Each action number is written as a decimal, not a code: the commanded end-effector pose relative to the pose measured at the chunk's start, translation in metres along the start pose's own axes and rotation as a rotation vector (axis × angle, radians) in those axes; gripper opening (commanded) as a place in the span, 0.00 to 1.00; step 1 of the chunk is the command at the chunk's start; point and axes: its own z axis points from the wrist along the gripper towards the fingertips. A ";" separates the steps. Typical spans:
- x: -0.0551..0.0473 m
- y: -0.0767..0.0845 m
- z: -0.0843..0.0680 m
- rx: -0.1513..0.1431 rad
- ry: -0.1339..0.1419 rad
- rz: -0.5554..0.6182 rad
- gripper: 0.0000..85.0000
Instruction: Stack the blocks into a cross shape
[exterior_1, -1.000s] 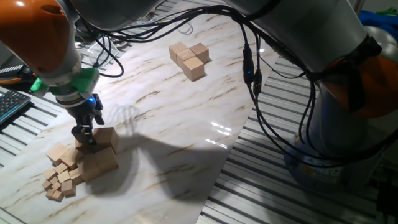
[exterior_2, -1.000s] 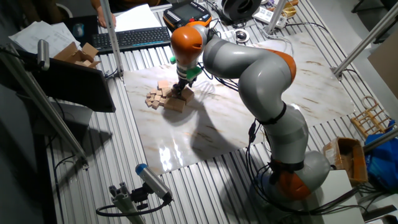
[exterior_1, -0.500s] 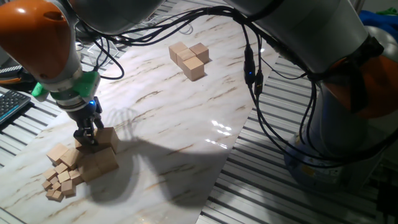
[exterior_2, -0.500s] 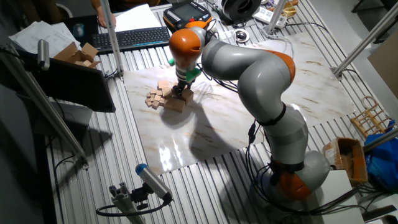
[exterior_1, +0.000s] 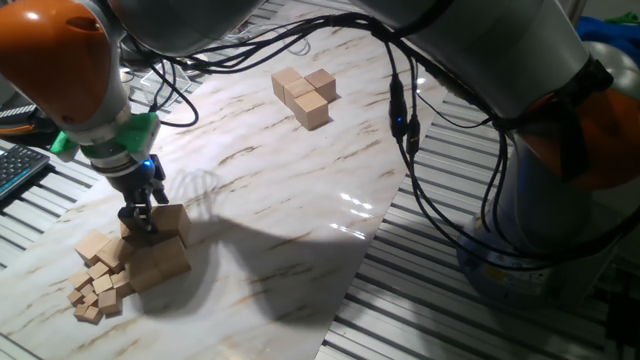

* WHAT THE TASK ASKS: Copy exactly, and copy only, the lines from the one bearing "- y: -0.0767..0.0845 m" through the closing line of the material, with both ends kept and pictures removed.

* ANSWER SPACE:
- y: -0.0767..0.0845 m
- z: -0.0843..0.0680 m
- rx: -0.1513..0.1431 rad
- ry: -0.1339..0.1419 rad
- rz: -0.5554..0.6182 rad
- gripper: 0.0000..85.0000
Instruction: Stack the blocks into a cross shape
[exterior_1, -1.000s] 
[exterior_2, -1.000s] 
[exterior_1, -0.500s] 
[exterior_2, -0.500s] 
[exterior_1, +0.000s] 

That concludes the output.